**What needs to be done**
Print word for word the first line of the listing below and every line after it, through the line with "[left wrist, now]". Leave out the pictures and the rest.

********************

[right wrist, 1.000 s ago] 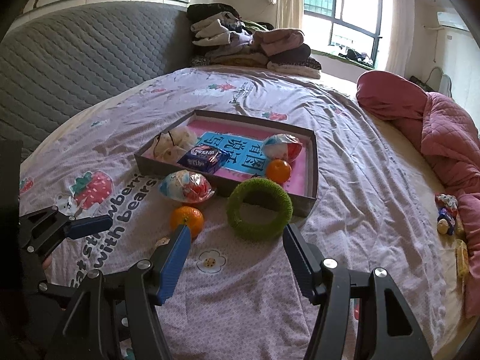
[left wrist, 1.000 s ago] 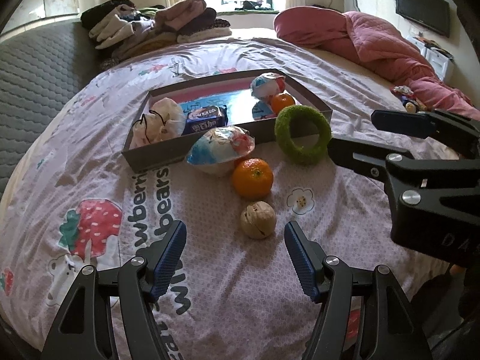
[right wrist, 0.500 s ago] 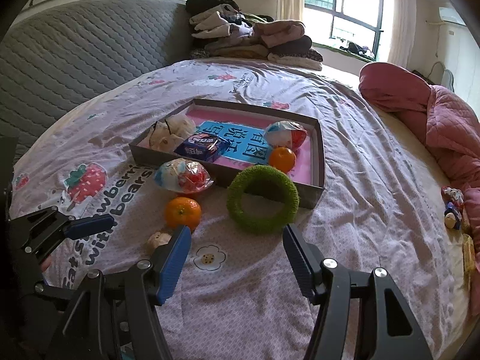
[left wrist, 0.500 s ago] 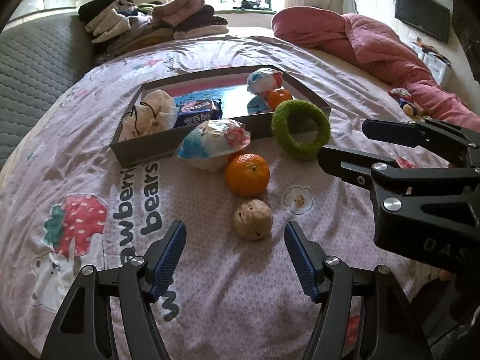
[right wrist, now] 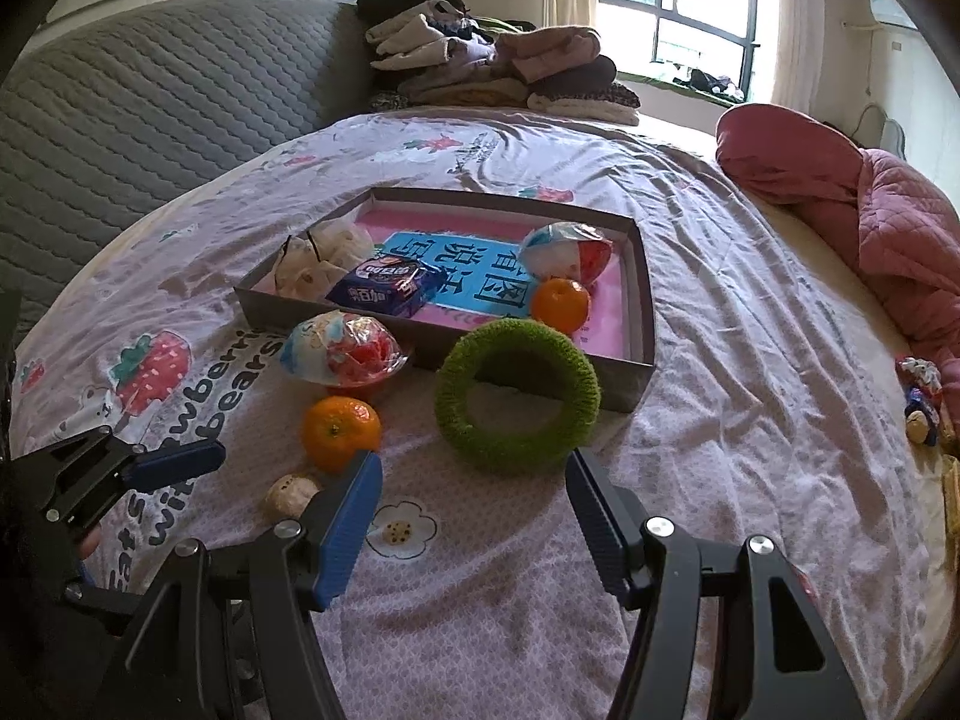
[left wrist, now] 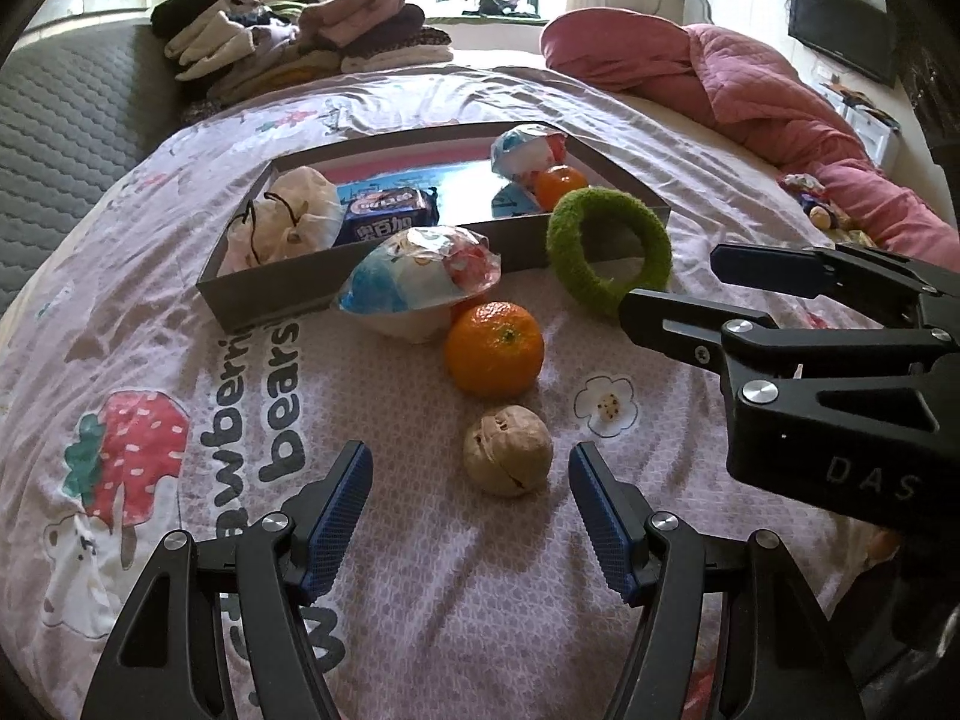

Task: Organize objects
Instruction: 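Grasp the walnut with the left tool while the right tool grasps the green fuzzy ring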

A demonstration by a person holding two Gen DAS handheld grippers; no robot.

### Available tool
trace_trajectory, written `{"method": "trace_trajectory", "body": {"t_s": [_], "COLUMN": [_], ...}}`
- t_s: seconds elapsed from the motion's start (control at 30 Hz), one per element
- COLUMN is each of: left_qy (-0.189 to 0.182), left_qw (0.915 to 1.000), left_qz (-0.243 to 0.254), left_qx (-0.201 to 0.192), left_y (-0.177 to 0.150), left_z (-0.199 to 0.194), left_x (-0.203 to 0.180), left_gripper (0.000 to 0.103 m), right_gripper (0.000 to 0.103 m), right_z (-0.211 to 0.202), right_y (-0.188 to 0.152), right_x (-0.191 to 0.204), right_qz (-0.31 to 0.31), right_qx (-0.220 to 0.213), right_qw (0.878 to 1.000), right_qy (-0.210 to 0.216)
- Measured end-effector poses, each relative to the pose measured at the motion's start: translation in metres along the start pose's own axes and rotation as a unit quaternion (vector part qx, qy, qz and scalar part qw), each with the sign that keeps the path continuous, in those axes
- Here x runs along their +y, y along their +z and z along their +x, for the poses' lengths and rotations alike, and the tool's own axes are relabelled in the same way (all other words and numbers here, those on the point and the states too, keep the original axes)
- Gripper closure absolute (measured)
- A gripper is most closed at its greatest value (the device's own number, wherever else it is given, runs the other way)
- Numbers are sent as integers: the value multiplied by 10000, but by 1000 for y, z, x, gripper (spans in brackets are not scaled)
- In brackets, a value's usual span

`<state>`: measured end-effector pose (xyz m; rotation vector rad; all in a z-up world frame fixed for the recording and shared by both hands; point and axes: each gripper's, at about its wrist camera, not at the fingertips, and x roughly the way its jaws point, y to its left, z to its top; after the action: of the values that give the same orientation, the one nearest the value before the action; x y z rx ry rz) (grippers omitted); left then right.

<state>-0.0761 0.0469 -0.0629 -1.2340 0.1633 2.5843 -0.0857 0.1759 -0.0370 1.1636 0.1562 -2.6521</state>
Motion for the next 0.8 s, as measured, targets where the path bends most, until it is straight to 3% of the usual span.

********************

**Problem solution**
[right wrist, 1.000 s ago] 
[left wrist, 1.000 s ago] 
[right wrist, 0.500 s ago] 
[left wrist, 0.500 s ago] 
[right wrist, now] 
[left wrist, now] 

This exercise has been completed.